Haunted Arabia - W Denis Browne

W. Denis Browne (1888-1915),  as a schoolboy at Greyfriars, Leamington Spa.  This photo might sum him up better than the usual photos of him in uniform, for his last music was written in June 1914. Almost exactly a year later, he would be killed at Gallipolli.  In this photo his youthful spirit  is captured forever, gazing wistfully but unafraid.  Browne went on to Cambridge and later studied with Busoni. He heard Stravinsky, and was impressed enough by The Rite of Spring and Petrushka to embark on his own ballet, never completed.  Today he's best known for a handful of songs, particularly To Gratiana, Dancing and Singing to a poem by Richard Lovelace (1617-1657).  Though that song is well represented on recordings,  most of the other songs are less well served.  I wish there were better versions on record of Arabia, for example, Browne's last completed song, which I've heard live in much better performance.

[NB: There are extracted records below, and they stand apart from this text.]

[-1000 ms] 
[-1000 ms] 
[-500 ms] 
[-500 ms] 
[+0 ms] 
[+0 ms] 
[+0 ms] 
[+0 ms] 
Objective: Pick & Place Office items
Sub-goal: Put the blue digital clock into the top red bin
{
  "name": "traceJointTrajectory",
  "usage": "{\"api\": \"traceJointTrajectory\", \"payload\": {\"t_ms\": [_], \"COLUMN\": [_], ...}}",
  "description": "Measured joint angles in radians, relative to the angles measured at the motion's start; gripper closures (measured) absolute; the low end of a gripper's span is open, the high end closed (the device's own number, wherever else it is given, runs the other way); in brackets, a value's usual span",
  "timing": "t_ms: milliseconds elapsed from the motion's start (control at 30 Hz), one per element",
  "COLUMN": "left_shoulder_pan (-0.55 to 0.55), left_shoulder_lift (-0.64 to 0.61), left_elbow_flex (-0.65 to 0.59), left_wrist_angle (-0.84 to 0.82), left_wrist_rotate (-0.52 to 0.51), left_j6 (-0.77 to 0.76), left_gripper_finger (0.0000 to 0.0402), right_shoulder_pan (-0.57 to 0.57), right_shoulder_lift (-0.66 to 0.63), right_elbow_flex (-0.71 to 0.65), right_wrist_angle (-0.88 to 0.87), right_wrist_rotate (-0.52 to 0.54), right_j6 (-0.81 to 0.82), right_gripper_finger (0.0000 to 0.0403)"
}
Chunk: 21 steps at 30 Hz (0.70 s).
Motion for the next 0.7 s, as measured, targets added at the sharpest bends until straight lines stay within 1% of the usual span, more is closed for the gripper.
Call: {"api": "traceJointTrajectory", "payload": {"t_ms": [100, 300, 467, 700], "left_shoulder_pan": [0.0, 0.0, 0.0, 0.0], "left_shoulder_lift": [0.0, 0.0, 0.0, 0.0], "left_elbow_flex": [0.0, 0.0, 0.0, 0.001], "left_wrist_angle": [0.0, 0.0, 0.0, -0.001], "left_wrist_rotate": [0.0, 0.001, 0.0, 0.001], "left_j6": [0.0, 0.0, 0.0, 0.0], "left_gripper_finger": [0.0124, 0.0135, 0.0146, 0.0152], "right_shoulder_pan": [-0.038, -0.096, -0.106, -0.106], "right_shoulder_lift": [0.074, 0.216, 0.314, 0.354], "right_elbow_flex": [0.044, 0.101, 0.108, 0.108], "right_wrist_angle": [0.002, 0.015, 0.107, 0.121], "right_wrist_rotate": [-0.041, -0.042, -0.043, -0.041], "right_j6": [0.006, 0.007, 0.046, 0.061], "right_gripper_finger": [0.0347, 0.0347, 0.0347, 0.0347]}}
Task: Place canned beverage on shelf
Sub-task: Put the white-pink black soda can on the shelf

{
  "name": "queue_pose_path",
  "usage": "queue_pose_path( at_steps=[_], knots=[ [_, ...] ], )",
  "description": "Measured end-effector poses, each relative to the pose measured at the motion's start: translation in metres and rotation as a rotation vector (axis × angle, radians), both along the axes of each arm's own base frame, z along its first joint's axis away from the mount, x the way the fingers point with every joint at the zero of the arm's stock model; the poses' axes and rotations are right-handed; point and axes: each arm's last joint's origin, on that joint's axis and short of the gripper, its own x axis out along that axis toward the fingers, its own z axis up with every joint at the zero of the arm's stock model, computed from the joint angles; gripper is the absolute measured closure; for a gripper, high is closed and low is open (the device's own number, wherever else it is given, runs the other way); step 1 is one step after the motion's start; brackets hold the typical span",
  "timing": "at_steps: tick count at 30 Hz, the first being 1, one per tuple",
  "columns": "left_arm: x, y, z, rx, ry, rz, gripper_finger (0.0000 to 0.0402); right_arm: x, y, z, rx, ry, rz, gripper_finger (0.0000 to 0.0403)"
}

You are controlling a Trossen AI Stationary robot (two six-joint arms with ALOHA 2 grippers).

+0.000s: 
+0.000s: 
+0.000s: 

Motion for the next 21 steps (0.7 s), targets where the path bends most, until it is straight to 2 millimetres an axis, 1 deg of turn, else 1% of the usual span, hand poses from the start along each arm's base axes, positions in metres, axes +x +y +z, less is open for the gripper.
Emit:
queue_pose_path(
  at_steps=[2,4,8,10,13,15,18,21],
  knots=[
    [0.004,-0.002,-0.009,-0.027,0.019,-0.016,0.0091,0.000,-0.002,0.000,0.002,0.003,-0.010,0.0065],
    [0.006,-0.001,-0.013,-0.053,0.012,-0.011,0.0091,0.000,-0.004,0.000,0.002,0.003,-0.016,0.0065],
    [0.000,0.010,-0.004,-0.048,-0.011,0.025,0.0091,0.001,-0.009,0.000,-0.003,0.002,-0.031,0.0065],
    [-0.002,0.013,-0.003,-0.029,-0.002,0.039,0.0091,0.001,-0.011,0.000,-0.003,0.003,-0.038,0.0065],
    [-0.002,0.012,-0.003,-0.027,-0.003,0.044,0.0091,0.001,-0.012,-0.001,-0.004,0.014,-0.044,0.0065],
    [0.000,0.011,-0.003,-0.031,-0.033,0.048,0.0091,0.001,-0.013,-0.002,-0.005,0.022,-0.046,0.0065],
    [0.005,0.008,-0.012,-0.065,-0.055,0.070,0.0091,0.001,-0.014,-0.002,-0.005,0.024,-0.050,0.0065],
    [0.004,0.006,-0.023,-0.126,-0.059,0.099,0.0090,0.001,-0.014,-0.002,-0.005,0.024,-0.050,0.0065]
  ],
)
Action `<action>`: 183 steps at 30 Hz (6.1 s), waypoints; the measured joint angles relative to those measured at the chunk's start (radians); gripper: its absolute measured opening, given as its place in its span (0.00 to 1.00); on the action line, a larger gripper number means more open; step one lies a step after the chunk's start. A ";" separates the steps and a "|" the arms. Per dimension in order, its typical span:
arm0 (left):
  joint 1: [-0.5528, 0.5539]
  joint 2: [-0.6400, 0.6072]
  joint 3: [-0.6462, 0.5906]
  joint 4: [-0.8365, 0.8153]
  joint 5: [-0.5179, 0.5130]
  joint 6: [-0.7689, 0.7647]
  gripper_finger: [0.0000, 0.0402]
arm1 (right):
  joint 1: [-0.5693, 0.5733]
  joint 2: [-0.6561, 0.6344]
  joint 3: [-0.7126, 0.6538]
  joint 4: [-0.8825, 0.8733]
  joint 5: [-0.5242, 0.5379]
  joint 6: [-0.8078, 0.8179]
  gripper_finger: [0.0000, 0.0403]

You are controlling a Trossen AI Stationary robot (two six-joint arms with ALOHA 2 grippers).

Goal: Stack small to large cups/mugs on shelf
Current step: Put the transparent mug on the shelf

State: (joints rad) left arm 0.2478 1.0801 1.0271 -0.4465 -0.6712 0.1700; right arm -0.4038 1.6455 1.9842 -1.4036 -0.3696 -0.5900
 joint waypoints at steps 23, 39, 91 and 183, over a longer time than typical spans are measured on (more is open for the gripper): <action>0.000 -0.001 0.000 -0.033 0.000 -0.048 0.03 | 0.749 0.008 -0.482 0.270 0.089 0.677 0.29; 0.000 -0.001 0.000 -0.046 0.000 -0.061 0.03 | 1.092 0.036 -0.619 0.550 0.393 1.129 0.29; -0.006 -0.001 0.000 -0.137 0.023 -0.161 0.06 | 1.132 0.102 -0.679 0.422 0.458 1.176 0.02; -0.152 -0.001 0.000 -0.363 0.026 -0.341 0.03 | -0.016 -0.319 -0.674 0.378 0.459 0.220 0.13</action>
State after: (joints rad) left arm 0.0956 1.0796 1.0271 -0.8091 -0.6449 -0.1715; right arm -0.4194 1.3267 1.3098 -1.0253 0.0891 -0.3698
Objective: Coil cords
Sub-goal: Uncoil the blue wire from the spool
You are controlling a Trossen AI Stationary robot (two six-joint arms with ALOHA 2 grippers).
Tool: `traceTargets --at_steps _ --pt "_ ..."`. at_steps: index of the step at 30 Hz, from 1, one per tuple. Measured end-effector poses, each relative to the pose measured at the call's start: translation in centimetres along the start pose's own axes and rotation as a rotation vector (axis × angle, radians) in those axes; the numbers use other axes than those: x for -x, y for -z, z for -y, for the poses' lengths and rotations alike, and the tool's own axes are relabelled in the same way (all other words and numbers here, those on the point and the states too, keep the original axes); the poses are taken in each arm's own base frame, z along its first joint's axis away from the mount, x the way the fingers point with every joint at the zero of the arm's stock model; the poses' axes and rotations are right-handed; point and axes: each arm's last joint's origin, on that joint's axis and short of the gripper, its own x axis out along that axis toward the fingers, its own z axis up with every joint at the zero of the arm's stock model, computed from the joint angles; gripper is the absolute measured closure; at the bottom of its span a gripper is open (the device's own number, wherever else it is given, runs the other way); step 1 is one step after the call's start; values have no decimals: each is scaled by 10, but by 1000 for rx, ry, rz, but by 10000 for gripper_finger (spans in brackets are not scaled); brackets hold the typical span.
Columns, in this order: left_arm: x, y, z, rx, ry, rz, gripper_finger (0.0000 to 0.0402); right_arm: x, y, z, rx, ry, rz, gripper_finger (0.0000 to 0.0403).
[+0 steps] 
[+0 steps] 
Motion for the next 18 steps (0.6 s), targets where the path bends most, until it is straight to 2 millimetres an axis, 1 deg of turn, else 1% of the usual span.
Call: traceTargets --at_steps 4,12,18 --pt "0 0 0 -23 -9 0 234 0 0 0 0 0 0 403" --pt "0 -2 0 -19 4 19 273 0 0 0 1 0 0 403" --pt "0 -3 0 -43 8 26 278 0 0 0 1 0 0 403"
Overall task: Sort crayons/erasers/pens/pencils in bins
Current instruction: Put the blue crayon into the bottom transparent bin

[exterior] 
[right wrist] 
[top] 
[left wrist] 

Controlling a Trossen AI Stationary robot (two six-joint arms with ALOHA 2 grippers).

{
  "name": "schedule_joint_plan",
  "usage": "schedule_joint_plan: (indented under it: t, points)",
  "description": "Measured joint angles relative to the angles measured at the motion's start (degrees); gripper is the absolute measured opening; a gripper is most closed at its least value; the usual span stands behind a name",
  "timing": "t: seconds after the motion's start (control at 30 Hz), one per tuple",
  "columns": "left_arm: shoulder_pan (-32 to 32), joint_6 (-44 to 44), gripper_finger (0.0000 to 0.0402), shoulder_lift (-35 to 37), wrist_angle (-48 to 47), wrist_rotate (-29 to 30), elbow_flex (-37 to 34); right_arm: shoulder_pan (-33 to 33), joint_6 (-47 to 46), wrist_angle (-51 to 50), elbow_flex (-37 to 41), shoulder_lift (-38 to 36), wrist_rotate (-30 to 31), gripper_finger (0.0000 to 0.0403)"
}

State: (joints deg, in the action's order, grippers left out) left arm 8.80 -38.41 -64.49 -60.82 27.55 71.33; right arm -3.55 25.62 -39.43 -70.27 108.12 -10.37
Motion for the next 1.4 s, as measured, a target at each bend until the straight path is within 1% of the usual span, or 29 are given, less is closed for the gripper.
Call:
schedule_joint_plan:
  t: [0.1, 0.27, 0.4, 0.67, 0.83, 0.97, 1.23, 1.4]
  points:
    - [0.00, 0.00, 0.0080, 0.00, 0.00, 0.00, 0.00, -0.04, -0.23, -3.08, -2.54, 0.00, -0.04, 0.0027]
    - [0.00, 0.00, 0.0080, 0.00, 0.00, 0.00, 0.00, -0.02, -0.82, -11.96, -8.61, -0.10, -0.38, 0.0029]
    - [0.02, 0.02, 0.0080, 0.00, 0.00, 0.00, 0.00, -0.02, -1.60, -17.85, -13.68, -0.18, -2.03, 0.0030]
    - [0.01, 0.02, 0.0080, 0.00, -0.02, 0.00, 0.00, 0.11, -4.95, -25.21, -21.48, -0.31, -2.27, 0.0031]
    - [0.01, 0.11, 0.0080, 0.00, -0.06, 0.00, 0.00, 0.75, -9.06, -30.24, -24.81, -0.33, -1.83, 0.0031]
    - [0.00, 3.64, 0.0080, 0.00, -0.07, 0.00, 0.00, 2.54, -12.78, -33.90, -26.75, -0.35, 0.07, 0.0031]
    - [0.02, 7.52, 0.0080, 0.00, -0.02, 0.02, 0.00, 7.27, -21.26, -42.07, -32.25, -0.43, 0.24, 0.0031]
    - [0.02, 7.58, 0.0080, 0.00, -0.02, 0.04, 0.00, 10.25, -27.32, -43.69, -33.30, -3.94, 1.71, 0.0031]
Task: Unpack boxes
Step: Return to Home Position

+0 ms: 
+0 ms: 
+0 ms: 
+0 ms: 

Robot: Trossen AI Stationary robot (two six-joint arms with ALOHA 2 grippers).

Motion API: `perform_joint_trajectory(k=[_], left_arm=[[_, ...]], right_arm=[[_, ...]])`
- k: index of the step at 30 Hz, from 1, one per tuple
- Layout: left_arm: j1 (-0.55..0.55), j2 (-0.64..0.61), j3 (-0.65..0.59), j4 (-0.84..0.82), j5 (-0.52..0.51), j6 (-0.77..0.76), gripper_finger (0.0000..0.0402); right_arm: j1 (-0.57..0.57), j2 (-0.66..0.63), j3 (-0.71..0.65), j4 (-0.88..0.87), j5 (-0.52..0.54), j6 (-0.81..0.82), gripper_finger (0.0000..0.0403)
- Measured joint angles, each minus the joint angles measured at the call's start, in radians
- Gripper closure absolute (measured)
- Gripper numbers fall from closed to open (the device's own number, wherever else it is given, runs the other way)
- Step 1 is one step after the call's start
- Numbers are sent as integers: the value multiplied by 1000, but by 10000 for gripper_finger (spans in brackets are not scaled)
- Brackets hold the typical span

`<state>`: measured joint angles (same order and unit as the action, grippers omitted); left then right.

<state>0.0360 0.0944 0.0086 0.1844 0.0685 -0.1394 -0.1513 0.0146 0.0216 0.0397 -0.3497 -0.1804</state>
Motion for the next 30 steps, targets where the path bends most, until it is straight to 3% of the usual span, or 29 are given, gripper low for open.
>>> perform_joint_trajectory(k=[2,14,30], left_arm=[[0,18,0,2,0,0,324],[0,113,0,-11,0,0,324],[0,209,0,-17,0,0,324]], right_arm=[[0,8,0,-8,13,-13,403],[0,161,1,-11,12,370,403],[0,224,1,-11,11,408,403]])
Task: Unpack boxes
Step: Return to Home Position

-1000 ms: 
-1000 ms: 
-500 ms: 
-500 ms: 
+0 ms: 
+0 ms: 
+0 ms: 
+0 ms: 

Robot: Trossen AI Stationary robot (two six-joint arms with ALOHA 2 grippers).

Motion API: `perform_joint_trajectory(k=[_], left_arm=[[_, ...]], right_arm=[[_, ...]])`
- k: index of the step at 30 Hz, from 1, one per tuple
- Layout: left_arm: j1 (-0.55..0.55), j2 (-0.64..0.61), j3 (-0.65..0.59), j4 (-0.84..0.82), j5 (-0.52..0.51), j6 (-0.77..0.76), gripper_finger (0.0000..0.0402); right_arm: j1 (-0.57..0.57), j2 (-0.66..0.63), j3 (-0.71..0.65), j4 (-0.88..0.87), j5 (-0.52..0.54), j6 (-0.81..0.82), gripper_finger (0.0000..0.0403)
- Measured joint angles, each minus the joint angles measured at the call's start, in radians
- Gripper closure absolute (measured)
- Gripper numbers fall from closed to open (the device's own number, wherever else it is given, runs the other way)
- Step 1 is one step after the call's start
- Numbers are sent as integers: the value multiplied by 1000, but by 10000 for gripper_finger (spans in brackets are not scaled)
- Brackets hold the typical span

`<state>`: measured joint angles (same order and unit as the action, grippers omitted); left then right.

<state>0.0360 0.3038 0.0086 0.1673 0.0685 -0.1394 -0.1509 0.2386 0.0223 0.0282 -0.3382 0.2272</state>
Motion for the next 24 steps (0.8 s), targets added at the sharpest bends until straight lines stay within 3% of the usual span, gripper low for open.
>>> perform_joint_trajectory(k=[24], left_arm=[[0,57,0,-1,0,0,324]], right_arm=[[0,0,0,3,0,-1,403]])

Arabia is an adventurous piece which seems to reach out, exploring new musical territory.  The poem, by Walter de la Mere, describes "the shades of Arabia, where the Princes ride at noon, 'mid the verduous vales and thickets under the ghost of the moon". The piano part moves with mysterious deliberation, firm single chords separated by silence, allowing the voice to ring out. The idea  might be to suggest a voice reaching over vast expanses. Not expanses of desert, though, but a "vaulted purple" where "flowers in the forest rise and toss into blossom against the phantom skies".  Warm breezes seem to propel the second verse, "Sweet is the music of Arabia" each line infused by gentle, swaying rhythms.  The vocal line rises high, and the piano part changes, suggesting the plucking of "strange lutes" that "ring loud with delight.......in the brooding silence of the night". Despite the beautiful sounds around him, the poet is haunted by someone, something others cannot see. "Stll eyes look coldly upon me, cold voices whisper and say "He is crazed with the spell of far Arabia, they have stolen his wits away". Not a romantic reverie ! Thus the jumbled images of moon and noon, of feverish, unhealthy imagination.  Ideal territory for the kind of English tenor who can express archness and horror behind luminous limpidity. Not straightforward at all.